Proxy activity has reinforced this trajectory. Earlier this year, militia figures associated with the Eastern Cohort issued direct threats against Ethiopia following engagements with Eritrean leadership. These statements have added another layer to the evolving security environment along Ethiopia’s periphery.

TPLF involvement has further complicated the landscape. It was reported previously that the SAF made use of TPLF fighters during earlier phases of the conflict. The TPLF has since entered a period of increasing friction with Addis Ababa. Sources now indicate that TPLF forces are receiving training from the Sudanese Army, with recent reporting suggesting that this training includes UAV operational instruction. These developments are adding further strain to Ethiopia’s security calculations along its western frontier.

Egypt’s role intersects with these dynamics through a distinct logic. Cairo’s approach focuses on integrating the SAF into a broader set of pressure points against Ethiopia. This strategy does not imply an intention to physically target the Grand Ethiopian Renaissance Dam. Instead, it embeds Sudan within a wider diplomatic, political, and security architecture aimed at constraining Ethiopian leverage. Within this context, Benishangul-Gumuz carries particular sensitivity for Ethiopia. The presence of the GERD in the region signals the level of risk Ethiopia faces as SAF hostility intensifies, rather than indicating a direct operational linkage between Cairo and Port Sudan.

Geography compounds these pressures. Benishangul-Gumuz, the Blue Nile corridor, and Al-Fashaga form an arc where Sudan’s internal conflict intersects with Ethiopia’s core security concerns. These areas combine proximity, strategic infrastructure, and unresolved historical tensions. As SAF rhetoric escalates and proxy activity expands, Ethiopia faces growing pressure to reinforce deterrence and prevent spillover across its western frontier.
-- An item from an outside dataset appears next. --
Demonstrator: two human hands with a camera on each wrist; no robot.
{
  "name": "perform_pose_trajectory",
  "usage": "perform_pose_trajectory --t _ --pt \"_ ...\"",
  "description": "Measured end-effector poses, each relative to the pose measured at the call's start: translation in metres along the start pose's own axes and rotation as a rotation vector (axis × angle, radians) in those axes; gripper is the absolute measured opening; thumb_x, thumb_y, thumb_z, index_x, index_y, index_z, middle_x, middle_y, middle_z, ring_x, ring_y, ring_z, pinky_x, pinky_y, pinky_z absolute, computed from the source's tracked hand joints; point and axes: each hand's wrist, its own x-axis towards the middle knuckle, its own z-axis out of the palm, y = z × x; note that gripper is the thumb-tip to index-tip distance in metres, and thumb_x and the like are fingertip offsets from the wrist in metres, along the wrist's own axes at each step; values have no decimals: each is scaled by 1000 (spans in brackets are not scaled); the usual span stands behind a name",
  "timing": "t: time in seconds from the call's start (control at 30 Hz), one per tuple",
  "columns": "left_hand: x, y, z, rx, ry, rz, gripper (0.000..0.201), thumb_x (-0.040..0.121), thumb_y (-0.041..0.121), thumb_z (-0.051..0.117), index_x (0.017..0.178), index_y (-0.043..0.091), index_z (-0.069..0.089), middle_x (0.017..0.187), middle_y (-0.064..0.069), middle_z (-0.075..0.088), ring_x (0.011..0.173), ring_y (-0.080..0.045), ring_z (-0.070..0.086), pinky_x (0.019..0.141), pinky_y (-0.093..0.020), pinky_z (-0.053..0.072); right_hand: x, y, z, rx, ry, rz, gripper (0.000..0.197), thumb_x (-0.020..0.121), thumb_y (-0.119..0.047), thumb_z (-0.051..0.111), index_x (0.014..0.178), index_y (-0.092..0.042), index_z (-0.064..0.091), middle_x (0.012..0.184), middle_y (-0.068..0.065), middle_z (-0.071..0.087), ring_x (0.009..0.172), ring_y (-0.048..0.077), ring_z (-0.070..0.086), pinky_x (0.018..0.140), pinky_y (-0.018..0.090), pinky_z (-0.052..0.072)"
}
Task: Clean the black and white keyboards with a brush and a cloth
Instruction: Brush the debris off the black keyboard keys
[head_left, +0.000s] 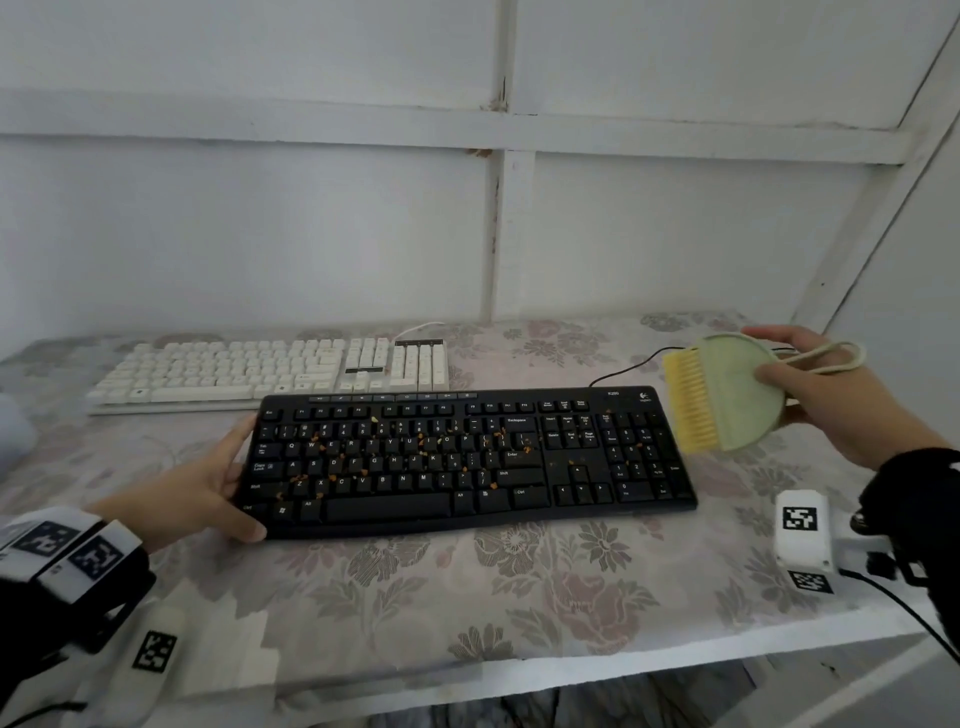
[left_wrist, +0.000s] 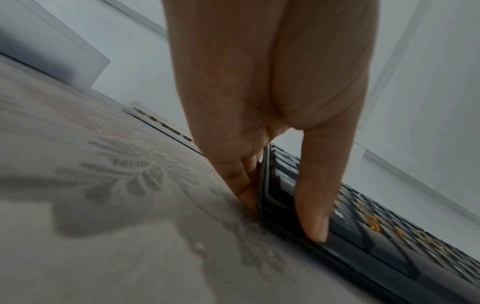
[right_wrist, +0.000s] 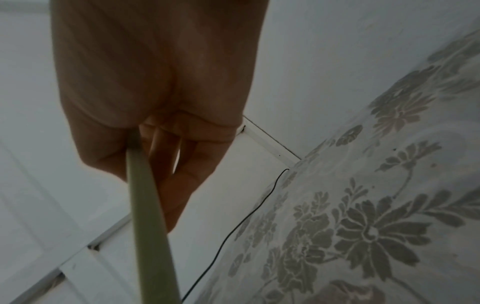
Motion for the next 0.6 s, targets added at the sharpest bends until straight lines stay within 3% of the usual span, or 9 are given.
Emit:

The cumulative trajectory places Ethiopia in an increasingly constrained strategic space. SAF antagonism, shaped by Eritrean involvement and reinforced through Egyptian alignment, raises the likelihood that Ethiopia may be compelled to respond more assertively to safeguard its interests. Such a development would carry serious regional consequences. Drawing Ethiopia directly into the conflict would significantly expand the war’s geographic and political scope. Regional analysts and security experts continue to warn that Ethiopia’s involvement would accelerate fragmentation, deepen proxy warfare, and amplify the humanitarian and economic devastation already unfolding.

Sudan’s war has already demonstrated a strong tendency toward internationalization. Further escalation along Ethiopia’s western frontier would push the conflict into a far more dangerous phase, marked by limited mechanisms for containment and few credible pathways toward de-escalation.